Mais il faut croire que nous tenons aussi, et au moins autant qu’aux bonnes, à nos mauvaises habitudes.

dimanche 2 février 2025

5781

La maladie, la misère, le deuil, le désespoir amoureux… il y aurait un ring où livrer ces combats. On en serait quitte sitôt redescendu, et peinard.

 

Le mimosa fane instantanément dans le vase, comme toujours d’ailleurs le feu dans l’eau.

 

Les aristocrates à la lanterne ! Le prince charmant prend du ventre et perd ses cheveux.
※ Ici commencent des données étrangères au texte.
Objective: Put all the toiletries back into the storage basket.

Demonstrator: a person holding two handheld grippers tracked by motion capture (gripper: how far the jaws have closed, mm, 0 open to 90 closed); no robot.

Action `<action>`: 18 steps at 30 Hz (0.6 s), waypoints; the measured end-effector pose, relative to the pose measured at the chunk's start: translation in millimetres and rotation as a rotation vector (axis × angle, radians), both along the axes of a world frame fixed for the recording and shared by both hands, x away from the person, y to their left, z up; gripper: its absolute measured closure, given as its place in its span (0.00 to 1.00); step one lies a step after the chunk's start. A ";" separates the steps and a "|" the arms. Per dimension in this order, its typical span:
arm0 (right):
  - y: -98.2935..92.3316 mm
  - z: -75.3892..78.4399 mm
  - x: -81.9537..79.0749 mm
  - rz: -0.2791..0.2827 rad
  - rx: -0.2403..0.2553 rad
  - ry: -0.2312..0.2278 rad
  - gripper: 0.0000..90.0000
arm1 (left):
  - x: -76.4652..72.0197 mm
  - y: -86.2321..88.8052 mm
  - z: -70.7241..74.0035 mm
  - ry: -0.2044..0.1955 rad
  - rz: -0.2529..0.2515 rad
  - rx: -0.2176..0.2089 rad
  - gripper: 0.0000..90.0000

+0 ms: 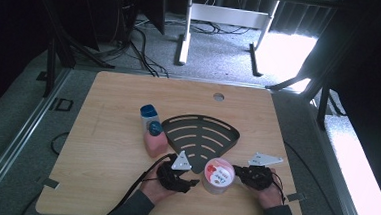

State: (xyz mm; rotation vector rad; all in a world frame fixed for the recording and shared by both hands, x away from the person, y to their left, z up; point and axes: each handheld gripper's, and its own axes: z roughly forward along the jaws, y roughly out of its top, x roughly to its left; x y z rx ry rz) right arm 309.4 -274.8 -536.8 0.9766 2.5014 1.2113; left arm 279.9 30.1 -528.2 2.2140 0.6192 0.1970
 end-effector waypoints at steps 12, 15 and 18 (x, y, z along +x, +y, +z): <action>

Qu’on lui coupe la queue !

 

samedi 1 février 2025

5780

Le garçon est si revêche, si renfrogné que je lui commande sans hésitation un café latte, sachant que, dans ce bar, l’usage est de dessiner avec de la poudre de cacao deux grands yeux rieurs et un bon sourire à la surface.

 

Parfait ambidextre écrit de la main droite, efface de la main gauche.

 

Sur la banquise immense, on ne voit qu’elle – la puce de l’ours polaire. On la fuira sous peine d’être saigné à blanc.